> **Work order**: From the first line to the last, return the data exactly as it stands.

> **Data extract**:
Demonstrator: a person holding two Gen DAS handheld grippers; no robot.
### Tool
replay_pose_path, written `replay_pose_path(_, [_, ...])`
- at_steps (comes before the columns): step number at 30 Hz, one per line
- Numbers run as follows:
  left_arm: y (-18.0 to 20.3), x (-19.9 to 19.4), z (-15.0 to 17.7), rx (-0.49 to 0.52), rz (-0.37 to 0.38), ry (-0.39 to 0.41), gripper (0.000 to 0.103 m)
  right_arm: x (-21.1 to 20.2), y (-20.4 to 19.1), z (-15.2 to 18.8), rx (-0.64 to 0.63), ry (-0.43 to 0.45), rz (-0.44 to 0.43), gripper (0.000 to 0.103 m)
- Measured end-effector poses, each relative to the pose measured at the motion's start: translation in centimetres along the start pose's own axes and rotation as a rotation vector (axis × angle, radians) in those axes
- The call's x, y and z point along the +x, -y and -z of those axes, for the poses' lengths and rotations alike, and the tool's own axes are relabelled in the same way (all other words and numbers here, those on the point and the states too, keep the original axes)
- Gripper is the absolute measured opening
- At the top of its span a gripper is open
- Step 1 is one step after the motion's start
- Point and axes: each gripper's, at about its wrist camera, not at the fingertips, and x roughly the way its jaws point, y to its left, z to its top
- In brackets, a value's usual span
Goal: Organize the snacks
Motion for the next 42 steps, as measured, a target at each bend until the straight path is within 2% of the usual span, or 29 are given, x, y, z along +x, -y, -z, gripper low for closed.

> **Finished exercise**:
Demonstrator: a person holding two Gen DAS handheld grippers; no robot.
### Tool
replay_pose_path, written `replay_pose_path(_, [_, ...])`
- at_steps (comes before the columns): step number at 30 Hz, one per line
- Numbers run as follows:
  left_arm: y (-18.0 to 20.3), x (-19.9 to 19.4), z (-15.0 to 17.7), rx (-0.49 to 0.52), rz (-0.37 to 0.38), ry (-0.39 to 0.41), gripper (0.000 to 0.103 m)
  right_arm: x (-21.1 to 20.2), y (-20.4 to 19.1), z (-15.2 to 18.8), rx (-0.64 to 0.63), ry (-0.43 to 0.45), rz (-0.44 to 0.43), gripper (0.000 to 0.103 m)
- Measured end-effector poses, each relative to the pose measured at the motion's start: translation in centimetres along the start pose's own axes and rotation as a rotation vector (axis × angle, radians) in those axes
- The call's x, y and z point along the +x, -y and -z of those axes, for the poses' lengths and rotations alike, and the tool's own axes are relabelled in the same way (all other words and numbers here, those on the point and the states too, keep the original axes)
- Gripper is the absolute measured opening
- At the top of its span a gripper is open
- Step 1 is one step after the motion's start
- Point and axes: each gripper's, at about its wrist camera, not at the fingertips, and x roughly the way its jaws point, y to its left, z to its top
- In brackets, a value's usual span
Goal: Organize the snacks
Motion for the next 42 steps, as measured, a target at each bend until the straight path is within 2% of the usual span, or 29 are given, x, y, z along +x, -y, -z, gripper low for closed.

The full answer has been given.